--- Your objective ---
All of the data is to be printed exactly, though the images must be left off.

■ ■ ■ ■

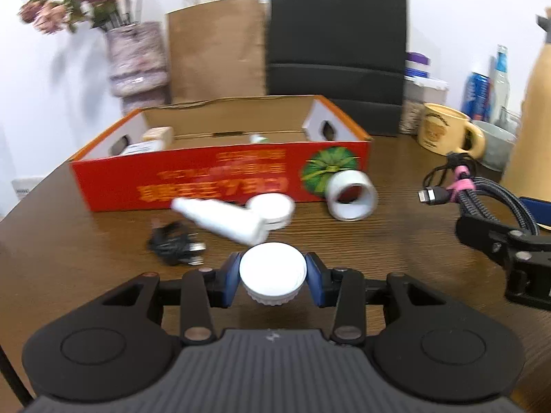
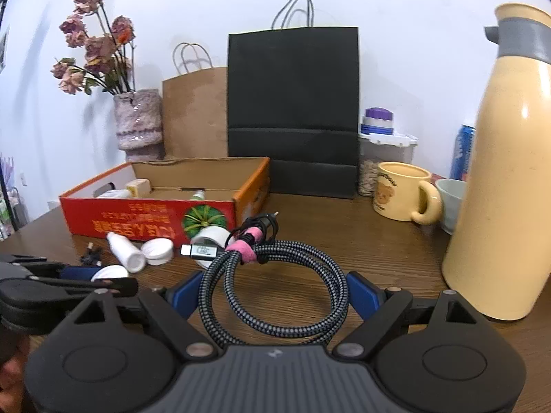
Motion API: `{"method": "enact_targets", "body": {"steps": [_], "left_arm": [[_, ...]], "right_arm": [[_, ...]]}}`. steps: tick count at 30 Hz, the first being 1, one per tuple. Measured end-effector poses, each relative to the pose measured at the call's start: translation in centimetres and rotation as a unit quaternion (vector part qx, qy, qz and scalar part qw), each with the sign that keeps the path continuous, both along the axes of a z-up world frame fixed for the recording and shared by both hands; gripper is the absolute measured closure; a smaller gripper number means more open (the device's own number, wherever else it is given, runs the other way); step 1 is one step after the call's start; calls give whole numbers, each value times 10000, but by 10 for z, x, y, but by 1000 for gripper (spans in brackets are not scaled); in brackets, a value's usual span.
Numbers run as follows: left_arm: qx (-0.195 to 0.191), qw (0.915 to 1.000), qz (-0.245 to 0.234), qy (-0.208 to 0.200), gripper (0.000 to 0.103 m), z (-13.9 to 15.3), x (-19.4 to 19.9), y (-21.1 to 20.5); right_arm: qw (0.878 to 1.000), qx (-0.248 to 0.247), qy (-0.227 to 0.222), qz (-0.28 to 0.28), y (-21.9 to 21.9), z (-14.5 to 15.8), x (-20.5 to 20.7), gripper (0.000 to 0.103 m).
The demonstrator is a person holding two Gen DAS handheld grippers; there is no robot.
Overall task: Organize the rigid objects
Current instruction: 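Carry the cable and lid into the red box and open both tools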
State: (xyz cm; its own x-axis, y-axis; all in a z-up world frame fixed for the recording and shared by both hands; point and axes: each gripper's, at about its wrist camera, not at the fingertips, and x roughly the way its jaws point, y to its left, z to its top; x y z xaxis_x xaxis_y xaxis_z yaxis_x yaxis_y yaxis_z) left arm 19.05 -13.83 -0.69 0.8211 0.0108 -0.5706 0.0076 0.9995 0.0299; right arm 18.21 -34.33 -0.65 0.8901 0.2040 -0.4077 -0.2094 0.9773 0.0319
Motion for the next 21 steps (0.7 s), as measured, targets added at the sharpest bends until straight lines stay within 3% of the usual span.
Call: {"method": "enact_targets", "body": {"steps": [4,9,21], "left_arm": [[98,9995,257,-148,62,4,-8,29],[207,9990,242,-309,62,15,-14,53],[14,9966,243,-786,62,54,-14,88]], "right_arm": [[9997,-157,-164,130,21,2,-10,16],[9991,-55,-387,148,42,15,-18,16],[9980,-8,-610,167,98,38,-12,16]]}}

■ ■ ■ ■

--- Problem solution ---
Motion API: `{"method": "enact_targets", "body": {"steps": [_], "left_arm": [[_, ...]], "right_arm": [[_, ...]]}}`. steps: tick count at 30 Hz, the first being 1, one per tuple. Measured end-effector poses, each relative to the pose measured at the call's start: translation in centimetres and rotation as a unit quaternion (vector part qx, qy, qz and scalar part qw), each with the sign that keeps the path continuous, both along the axes of a z-up world frame fixed for the recording and shared by both hands; gripper is the absolute measured closure; a smaller gripper number means more open (the device's own number, wherever else it is given, runs the other way); step 1 is one step after the call's start; calls give whole numbers, each value times 10000, but by 10 for z, x, y, but by 1000 for gripper (spans in brackets are not scaled); in brackets, a value's usual span.
Numbers run as follows: left_arm: qx (-0.195 to 0.191), qw (0.915 to 1.000), qz (-0.245 to 0.234), qy (-0.208 to 0.200), gripper (0.000 to 0.103 m), z (-13.9 to 15.3), x (-19.4 to 19.9), y (-21.1 to 20.5); right_arm: qw (0.878 to 1.000), qx (-0.248 to 0.247), qy (-0.227 to 0.222), qz (-0.28 to 0.28), y (-21.9 to 21.9), z (-14.5 to 15.8), x (-20.5 to 20.7), gripper (0.000 to 0.103 m).
The demonstrator is a person holding two Gen DAS handheld grippers; there is no robot.
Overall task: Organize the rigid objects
Current instruction: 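Carry the cable and lid into the red box and open both tools
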State: (xyz cm; its own x-axis, y-axis; all in a z-up world frame fixed for the recording and shared by both hands; point and axes: each gripper's, at about its wrist camera, not at the fingertips, and x roughly the way its jaws point, y to its left, z to its top; x y z xaxis_x xaxis_y xaxis_z yaxis_x yaxis_y yaxis_z) left arm 19.05 -13.83 -0.69 0.8211 0.0108 -0.5706 0.0076 0.9995 0.0299; right arm 18.21 -34.33 -0.65 0.8901 0.2040 -0.4077 -0.2094 0.9773 0.0319
Motion for the next 21 steps (0.7 s), as measured, targets added at the sharpest bends until straight lines stay within 3% of the usual span.
Call: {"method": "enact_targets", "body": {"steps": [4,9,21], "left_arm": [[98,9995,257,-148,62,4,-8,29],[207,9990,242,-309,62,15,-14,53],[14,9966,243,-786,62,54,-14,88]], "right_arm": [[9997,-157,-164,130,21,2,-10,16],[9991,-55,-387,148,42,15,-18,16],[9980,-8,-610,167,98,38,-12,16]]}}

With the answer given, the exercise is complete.